The Spark UI is your friend. Databricks exposes the full Spark UI from the cluster detail page. If a job is slow, open it. Look for skewed tasks, shuffle spills, and stages that read way more data than they should. The answer is usually there, in the numbers.
What Changes for Production
A development cluster and a production setup are different things. Here is what you should add before calling something production-ready:
- Use job clusters, not all-purpose clusters. They are cheaper, ephemeral, and you get clean state on every run.
- Store credentials in Databricks Secrets. Do not hardcode API keys or database passwords in your notebooks. Use
dbutils.secrets.get()and scope your secrets properly. - Set up cluster policies. If you have multiple people creating clusters, policies prevent someone from accidentally spinning up a 64-node GPU cluster for a 10 MB CSV file.
- Use Unity Catalog if it is available in your workspace. It gives you fine-grained access control across workspaces and tracks lineage. It is the replacement for the older Hive metastore and worth the migration effort.
- Version your code in Git. Use Databricks Repos to link your notebooks and Python modules to a Git repository. Do not let the workspace folder be the only copy of your production code.
Wrapping Up
Moving from self-managed Spark to Databricks is less about learning new Spark tricks and more about unlearning the operational overhead you used to carry. You stop worrying about cluster bootstrap scripts, log rotation, and dependency hell — and you start spending more time on the data itself.
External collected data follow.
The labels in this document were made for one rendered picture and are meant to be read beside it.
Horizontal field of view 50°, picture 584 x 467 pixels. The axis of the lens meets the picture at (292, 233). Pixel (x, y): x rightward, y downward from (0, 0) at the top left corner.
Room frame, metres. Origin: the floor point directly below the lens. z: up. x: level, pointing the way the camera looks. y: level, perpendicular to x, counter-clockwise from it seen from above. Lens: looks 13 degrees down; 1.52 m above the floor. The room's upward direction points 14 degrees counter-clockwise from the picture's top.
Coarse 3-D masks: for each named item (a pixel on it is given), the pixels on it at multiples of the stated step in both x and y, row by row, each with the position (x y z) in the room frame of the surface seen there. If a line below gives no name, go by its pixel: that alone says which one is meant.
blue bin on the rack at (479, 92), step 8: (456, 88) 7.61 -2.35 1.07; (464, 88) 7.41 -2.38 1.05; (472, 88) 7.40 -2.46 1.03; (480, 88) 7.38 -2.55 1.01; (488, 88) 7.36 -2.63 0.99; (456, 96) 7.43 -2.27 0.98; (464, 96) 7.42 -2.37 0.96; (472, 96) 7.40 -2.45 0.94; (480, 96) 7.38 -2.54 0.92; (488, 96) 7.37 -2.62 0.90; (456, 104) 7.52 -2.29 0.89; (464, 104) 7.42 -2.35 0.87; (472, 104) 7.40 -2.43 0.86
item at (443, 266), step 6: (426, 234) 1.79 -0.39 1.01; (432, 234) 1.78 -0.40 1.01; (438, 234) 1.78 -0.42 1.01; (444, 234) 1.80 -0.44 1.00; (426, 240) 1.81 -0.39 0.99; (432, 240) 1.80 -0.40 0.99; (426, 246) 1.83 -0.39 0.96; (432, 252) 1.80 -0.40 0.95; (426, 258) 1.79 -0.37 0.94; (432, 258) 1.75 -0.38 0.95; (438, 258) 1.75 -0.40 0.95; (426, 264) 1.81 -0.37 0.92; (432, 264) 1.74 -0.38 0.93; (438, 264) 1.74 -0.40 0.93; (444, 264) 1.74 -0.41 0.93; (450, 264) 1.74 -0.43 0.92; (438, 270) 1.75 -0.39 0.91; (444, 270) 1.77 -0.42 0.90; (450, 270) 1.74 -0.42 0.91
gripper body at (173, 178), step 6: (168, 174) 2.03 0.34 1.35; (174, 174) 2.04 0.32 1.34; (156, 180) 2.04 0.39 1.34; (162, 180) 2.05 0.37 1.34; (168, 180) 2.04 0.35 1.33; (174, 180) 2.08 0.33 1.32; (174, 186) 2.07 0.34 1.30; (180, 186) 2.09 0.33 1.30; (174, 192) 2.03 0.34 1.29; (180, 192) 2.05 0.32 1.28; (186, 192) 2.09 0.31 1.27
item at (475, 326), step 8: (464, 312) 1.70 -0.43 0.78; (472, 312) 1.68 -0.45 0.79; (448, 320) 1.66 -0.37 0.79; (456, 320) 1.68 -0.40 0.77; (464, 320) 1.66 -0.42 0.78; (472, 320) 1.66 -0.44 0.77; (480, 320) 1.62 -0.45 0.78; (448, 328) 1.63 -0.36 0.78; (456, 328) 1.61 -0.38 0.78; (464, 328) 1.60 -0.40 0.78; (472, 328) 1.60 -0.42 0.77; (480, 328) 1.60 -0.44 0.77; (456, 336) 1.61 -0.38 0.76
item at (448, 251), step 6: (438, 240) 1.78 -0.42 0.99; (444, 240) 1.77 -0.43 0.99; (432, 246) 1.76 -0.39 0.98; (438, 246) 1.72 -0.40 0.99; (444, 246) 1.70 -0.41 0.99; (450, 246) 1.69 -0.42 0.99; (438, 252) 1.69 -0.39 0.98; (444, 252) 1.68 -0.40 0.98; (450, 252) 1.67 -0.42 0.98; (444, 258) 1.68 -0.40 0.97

The trade-off is that you need to understand Databricks-specific concepts like DBUs, Delta Lake, and the workspace model. But these are learnable in a week or two, and once you are through that curve, you will probably not miss the old way of doing things.
Start with a small all-purpose cluster, write a notebook that reads some data and writes a Delta table, then turn it into a scheduled job. That alone covers 80% of what most data engineers need from the platform. The rest — streaming, MLflow, Unity Catalog — can come later, when you actually need them.